Exercise description:
With the images removed, return every line below exactly as it reads.

Information supplied:
____

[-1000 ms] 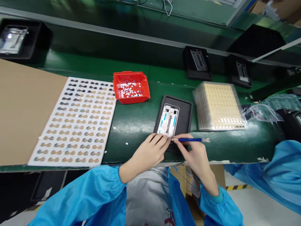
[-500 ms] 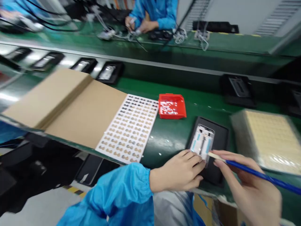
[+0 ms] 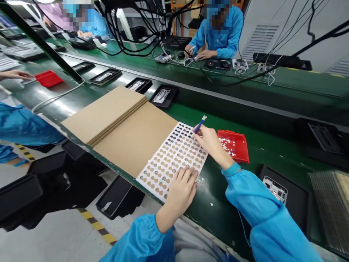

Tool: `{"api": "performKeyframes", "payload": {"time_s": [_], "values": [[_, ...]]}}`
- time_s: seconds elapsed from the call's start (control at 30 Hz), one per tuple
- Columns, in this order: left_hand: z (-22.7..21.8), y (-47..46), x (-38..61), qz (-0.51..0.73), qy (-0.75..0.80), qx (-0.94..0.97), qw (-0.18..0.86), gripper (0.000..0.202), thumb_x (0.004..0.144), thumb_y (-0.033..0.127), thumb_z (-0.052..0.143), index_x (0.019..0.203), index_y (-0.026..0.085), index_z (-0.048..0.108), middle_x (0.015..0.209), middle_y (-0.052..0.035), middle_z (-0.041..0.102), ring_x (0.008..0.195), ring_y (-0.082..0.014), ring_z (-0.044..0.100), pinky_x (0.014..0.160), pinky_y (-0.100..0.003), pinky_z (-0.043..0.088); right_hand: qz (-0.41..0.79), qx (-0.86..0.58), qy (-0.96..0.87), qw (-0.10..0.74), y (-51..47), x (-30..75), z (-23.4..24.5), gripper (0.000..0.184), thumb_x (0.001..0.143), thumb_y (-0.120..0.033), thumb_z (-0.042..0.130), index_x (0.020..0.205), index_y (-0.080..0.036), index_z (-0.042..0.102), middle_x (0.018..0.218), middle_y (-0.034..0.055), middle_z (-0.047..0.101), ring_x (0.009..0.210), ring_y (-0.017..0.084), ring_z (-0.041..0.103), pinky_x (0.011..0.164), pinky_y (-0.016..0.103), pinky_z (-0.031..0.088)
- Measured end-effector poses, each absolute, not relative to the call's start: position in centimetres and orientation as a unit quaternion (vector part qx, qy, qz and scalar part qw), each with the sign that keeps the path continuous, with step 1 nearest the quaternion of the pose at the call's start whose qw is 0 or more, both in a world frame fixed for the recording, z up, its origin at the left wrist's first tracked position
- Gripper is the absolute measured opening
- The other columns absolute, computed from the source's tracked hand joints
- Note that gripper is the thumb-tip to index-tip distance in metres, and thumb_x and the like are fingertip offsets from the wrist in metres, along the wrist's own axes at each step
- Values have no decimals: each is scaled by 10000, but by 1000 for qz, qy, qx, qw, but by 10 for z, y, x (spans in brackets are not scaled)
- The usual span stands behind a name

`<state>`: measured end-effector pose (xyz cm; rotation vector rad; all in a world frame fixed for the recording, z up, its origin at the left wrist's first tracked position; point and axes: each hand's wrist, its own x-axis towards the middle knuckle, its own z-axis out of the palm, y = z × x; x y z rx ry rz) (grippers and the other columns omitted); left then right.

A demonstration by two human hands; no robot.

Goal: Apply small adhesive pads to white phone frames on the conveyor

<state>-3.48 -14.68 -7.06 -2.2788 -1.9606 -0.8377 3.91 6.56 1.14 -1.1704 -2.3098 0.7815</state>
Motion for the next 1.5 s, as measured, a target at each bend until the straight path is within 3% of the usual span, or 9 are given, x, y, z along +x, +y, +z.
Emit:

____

Final answer:
[-1000 ms] 
[-500 ms] 
[+0 ms] 

Tool: `{"api": "performKeyframes", "payload": {"time_s": [_], "values": [[_, ...]]}}`
- time_s: seconds elapsed from the call's start (control at 30 Hz), one per tuple
- Columns, in this order: left_hand: z (-22.7..21.8), y (-47..46), x (-38..61), qz (-0.51..0.73), qy (-0.75..0.80), qx (-0.94..0.97), qw (-0.18..0.86), gripper (0.000..0.202), thumb_x (0.004..0.144), thumb_y (-0.033..0.127), thumb_z (-0.052..0.143), index_x (0.019..0.203), index_y (-0.026..0.085), index_z (-0.048..0.108), middle_x (0.015..0.209), middle_y (-0.052..0.035), middle_z (-0.041..0.102), ring_x (0.008..0.195), ring_y (-0.082..0.014), ring_z (-0.044..0.100), pinky_x (0.014..0.160), pinky_y (-0.100..0.003), pinky_z (-0.043..0.088); right_hand: qz (-0.41..0.79), qx (-0.86..0.58), qy (-0.96..0.87), qw (-0.10..0.74), y (-51..47), x (-30..75), z (-23.4..24.5), gripper (0.000..0.184), thumb_x (0.001..0.143), thumb_y (-0.120..0.033), thumb_z (-0.042..0.130), index_x (0.020..0.205), index_y (-0.080..0.036), index_z (-0.042..0.102), middle_x (0.018..0.218), middle_y (-0.034..0.055), middle_z (-0.047..0.101), ring_x (0.009..0.210), ring_y (-0.017..0.084), ring_z (-0.041..0.103), pinky_x (0.011..0.164), pinky_y (-0.016..0.103), pinky_z (-0.031..0.088)
- Measured end-effector poses, each absolute, not relative to the call's start: position in centimetres and orientation as a unit quaternion (vector part qx, qy, qz and scalar part qw), each with the sign that keeps the path continuous, with step 1 nearest the quaternion of the pose at the call's start whose qw is 0 or more, both in a world frame fixed for the recording, z up, its origin at the left wrist's first tracked position
- Gripper is the absolute measured opening
- The other columns absolute, computed from the source's tracked hand joints
- Note that gripper is the thumb-tip to index-tip distance in metres, and thumb_x and the like are fingertip offsets from the wrist in metres, along the wrist's own axes at each step
- Values have no decimals: each is scaled by 10000, but by 1000 for qz, qy, qx, qw, but by 10 for z, y, x (spans in brackets are not scaled)
- The usual span stands behind a name

`<state>`: measured end-effector pose (xyz cm; rotation vector rad; all in a world frame fixed for the recording, z up, its origin at the left wrist's first tracked position; point and axes: each hand's wrist, its own x-axis towards the middle knuckle, its own z-axis out of the palm, y = z × x; x y z rx ry rz) (grippers and the other columns omitted); left then right.

A demonstration by two human hands; no robot.

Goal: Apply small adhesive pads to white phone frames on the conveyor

<state>-3.48 -14.68 -7.06 -2.2788 -1.9606 -0.8377 3.91 6.56 1.14 -1.1704 -2.3098 0.7815</state>
Motion for the next 1.5 s, as measured, a target at each bend until the straight path is within 3% of the usual span, or 9 are given, x, y, z along +x, +y, +z.
Emit:

No further output is required here.